Most "normal" kids get a virus and recover. They move on with their life and get healthy with no consequences. Unfortunately not my Ricks. My little zebra is not that lucky.
In early August both kids got a nasty virus with high fevers and throwing up. Maggie had a couple tough days but she bounced back. Ricks had a tough week and still is suffering the consequences.
This lovely virus has set into motion a couple of autoimmune concerns. One is chronic hives which are itchy and uncomfortable. He ALWAYS has hives or a rash on his back and chest. We are treating him with Allegra, Zyrtec and Bendryl if needed. These hives can last a week, a month, a year or years. There is no telling when or how they will go away. So we must get more blood work to help Dr. T figure out what to do and how to best treat them.
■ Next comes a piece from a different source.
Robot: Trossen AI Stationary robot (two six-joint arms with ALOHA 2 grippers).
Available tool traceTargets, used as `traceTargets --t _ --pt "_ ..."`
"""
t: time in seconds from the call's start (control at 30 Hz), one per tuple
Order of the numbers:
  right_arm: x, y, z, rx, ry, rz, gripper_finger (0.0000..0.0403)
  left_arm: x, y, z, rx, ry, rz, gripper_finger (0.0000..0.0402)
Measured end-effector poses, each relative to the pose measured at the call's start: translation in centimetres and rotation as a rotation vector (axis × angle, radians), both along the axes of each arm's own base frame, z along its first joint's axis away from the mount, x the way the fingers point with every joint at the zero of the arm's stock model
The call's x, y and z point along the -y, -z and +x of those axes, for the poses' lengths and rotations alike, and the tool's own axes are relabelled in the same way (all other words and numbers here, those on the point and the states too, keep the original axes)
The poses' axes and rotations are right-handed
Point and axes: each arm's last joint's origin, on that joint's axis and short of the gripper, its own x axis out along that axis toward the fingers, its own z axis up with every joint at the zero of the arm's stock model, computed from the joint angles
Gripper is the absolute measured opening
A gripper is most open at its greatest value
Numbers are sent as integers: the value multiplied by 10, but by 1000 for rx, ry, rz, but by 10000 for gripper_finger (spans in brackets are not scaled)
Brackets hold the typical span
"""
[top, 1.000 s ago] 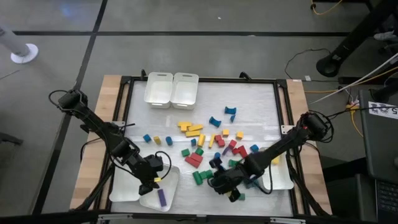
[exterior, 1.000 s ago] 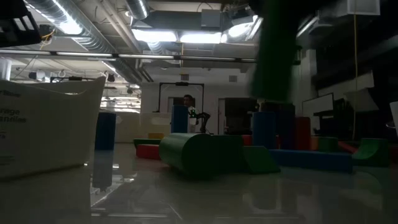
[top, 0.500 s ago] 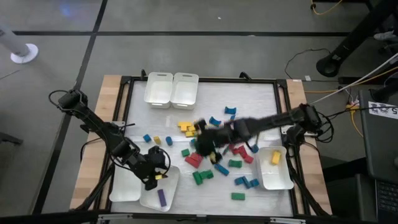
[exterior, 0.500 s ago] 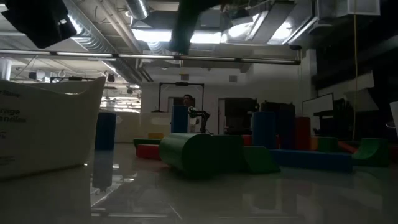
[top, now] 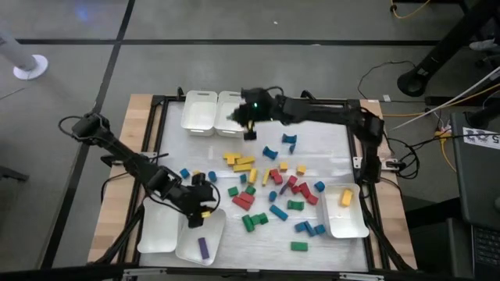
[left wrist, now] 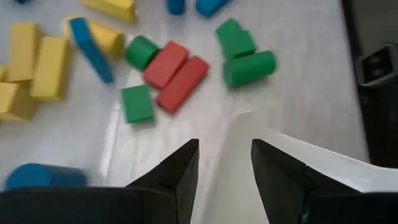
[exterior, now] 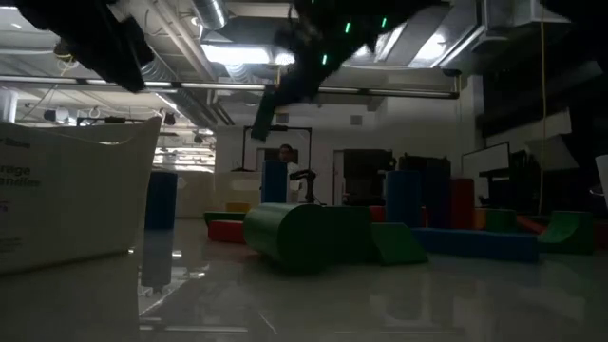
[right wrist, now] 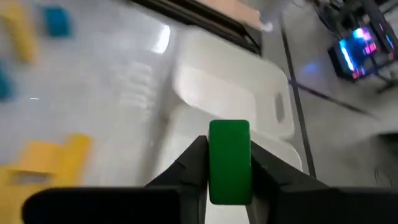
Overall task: Sort blocks
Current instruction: Put the green block into the top right white bin, then put the blue block into the top left white bin
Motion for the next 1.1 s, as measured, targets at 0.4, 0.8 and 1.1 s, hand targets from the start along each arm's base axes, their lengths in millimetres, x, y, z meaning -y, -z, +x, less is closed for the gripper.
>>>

The hives are annoying but the the other concern is worrisome. There is a chance that Ricks may have Diabetes Type 1. This used to be known as Juvenile Diabetes. He has been so thirsty lately and peeing up a storm. Every diaper is soaked and at night it is a flood all over the crib. I have also noticed he has been a bit more tired or lethargic lately. Dr. T feels there is a 50/50 chance with the symptoms and family history that he could have it. I am banking on the glass half full 50 that he does not have it. Positive thinking goes along way!
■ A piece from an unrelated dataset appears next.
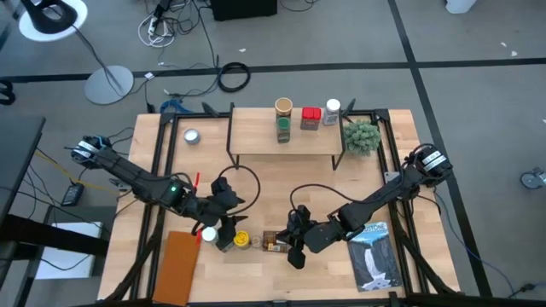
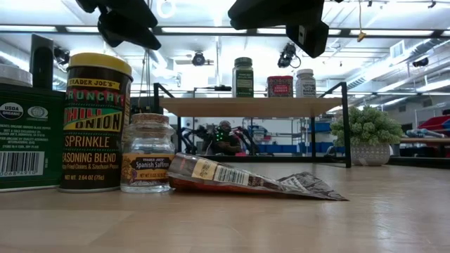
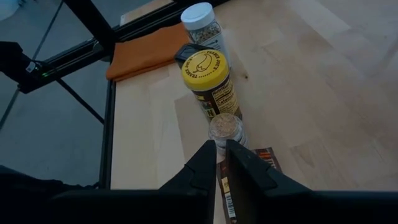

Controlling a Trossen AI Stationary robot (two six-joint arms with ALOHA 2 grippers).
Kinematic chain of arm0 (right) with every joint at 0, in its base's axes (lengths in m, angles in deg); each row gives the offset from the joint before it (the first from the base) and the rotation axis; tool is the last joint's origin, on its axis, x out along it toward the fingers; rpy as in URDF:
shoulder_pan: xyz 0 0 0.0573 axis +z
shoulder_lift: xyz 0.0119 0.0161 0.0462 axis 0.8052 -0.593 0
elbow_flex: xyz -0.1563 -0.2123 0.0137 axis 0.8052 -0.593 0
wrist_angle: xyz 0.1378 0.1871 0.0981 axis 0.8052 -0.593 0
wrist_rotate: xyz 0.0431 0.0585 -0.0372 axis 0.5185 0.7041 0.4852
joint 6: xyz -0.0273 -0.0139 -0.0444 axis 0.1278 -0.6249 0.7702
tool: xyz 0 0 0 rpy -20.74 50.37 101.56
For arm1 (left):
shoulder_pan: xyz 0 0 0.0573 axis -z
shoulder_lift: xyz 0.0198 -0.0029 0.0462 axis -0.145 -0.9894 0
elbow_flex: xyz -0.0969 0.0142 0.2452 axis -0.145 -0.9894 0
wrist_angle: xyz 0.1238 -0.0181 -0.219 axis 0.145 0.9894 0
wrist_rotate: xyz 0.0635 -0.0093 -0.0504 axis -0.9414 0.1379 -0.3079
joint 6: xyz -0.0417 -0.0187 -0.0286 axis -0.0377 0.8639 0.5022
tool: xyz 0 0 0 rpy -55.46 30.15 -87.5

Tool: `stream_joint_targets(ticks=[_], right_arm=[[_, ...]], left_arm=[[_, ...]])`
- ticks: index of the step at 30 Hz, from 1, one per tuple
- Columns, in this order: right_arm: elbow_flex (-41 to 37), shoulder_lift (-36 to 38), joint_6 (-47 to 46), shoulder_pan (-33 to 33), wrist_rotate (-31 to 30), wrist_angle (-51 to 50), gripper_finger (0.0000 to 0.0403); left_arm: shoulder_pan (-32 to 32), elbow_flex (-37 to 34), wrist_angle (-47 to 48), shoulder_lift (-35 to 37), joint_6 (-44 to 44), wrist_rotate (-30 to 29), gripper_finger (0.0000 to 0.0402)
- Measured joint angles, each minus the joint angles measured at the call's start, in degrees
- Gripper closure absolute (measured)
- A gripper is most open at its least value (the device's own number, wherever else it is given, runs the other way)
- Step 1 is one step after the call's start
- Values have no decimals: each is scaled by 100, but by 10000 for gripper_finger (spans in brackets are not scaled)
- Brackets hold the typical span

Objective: Shelf spices
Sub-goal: Put the yellow seasoning bottle on the shelf

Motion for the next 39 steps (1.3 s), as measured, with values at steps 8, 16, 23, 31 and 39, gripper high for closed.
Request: stream_joint_targets(ticks=[8,16,23,31,39], right_arm=[[0,0,-39,0,2,0,364],[2,0,-39,0,2,0,364],[2,0,-46,34,13,2,364],[2,0,-46,68,17,3,364],[2,-2,-50,66,192,3,364]], left_arm=[[0,0,-320,0,-34,-4,156],[0,0,-297,0,17,-4,107],[0,0,-103,0,-13,69,9],[7,0,-141,0,207,545,57],[7,0,-113,0,787,1074,61]])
We go tomorrow first thing (7:30) to the lab to get a fasting blood draw. Ricks will not be happy not to get his morning orange juice upon immediately waking up. It is going to be ugly around here. Then we wait until mid-afternoon to call Dr. T's office. Hopefully we will get a call back tomorrow but they have been known to wait until Monday. My feeling is I will worry about when I get the answer for sure that it is diabetes. For right now I will just follow the doctor's orders and do the next right thing.
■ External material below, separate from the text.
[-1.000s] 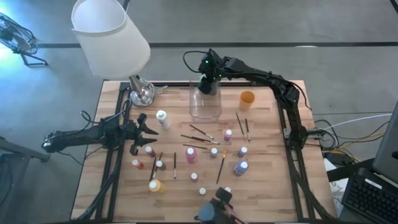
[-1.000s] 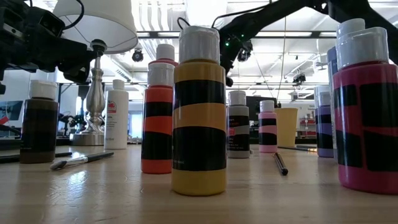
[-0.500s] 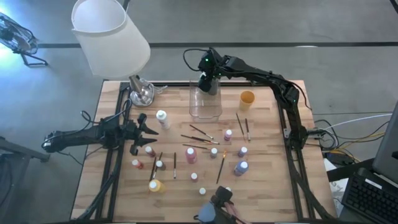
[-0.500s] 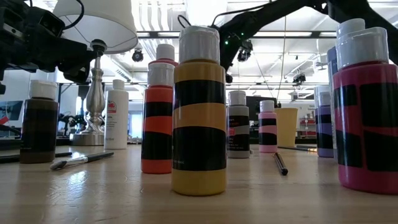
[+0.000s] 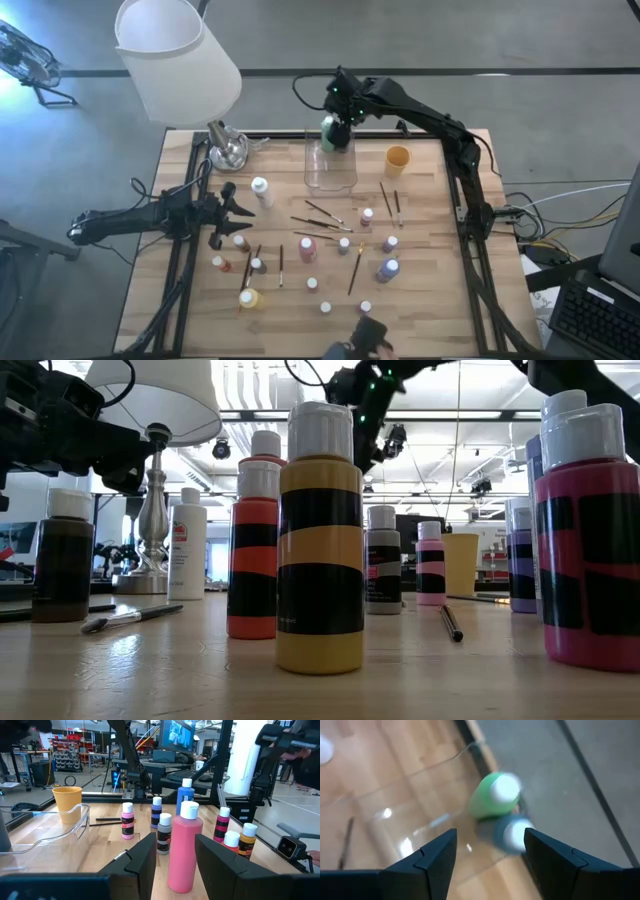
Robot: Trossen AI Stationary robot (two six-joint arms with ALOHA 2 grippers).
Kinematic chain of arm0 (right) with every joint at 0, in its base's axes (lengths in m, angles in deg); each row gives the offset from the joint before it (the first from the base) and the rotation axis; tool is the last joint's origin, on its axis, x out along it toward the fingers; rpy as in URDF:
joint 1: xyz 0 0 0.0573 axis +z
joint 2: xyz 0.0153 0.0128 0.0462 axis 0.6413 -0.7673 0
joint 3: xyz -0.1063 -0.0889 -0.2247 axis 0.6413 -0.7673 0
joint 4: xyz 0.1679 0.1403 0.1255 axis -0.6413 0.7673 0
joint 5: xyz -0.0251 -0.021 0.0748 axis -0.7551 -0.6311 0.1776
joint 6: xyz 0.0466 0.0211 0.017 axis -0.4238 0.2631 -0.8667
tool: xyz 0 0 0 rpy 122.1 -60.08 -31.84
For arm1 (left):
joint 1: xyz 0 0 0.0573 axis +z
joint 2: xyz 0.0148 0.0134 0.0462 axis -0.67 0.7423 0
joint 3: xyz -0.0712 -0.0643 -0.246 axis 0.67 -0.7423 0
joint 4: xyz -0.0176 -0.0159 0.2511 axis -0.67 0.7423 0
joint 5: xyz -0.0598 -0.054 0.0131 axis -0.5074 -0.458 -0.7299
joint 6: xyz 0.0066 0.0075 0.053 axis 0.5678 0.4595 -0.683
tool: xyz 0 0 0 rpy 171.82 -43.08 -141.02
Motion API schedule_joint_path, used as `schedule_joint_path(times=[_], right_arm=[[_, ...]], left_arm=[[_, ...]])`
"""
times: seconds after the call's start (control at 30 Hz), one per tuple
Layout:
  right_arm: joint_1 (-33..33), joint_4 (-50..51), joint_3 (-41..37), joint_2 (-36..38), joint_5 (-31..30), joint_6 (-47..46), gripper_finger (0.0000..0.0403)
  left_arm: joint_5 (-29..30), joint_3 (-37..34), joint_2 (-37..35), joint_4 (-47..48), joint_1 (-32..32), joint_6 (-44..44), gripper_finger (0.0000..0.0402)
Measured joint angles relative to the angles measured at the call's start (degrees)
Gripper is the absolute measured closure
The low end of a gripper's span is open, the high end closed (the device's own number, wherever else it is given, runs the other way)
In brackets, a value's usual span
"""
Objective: Pick & Place Paint Supplies
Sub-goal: Put the big white paint bottle into the bin
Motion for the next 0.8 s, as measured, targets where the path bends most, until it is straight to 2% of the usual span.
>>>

God Your will be done not mine. Please protect my baby boy and may he not have to deal with the struggles of this disease. If it is Your will, please give me the peace, strength and wisdom to guide him through it. I trust that no matter what the answer You will be walking with us. I hand my anxieties and my baby to You. Please grace me with patience and serenity as we walk through the next few days.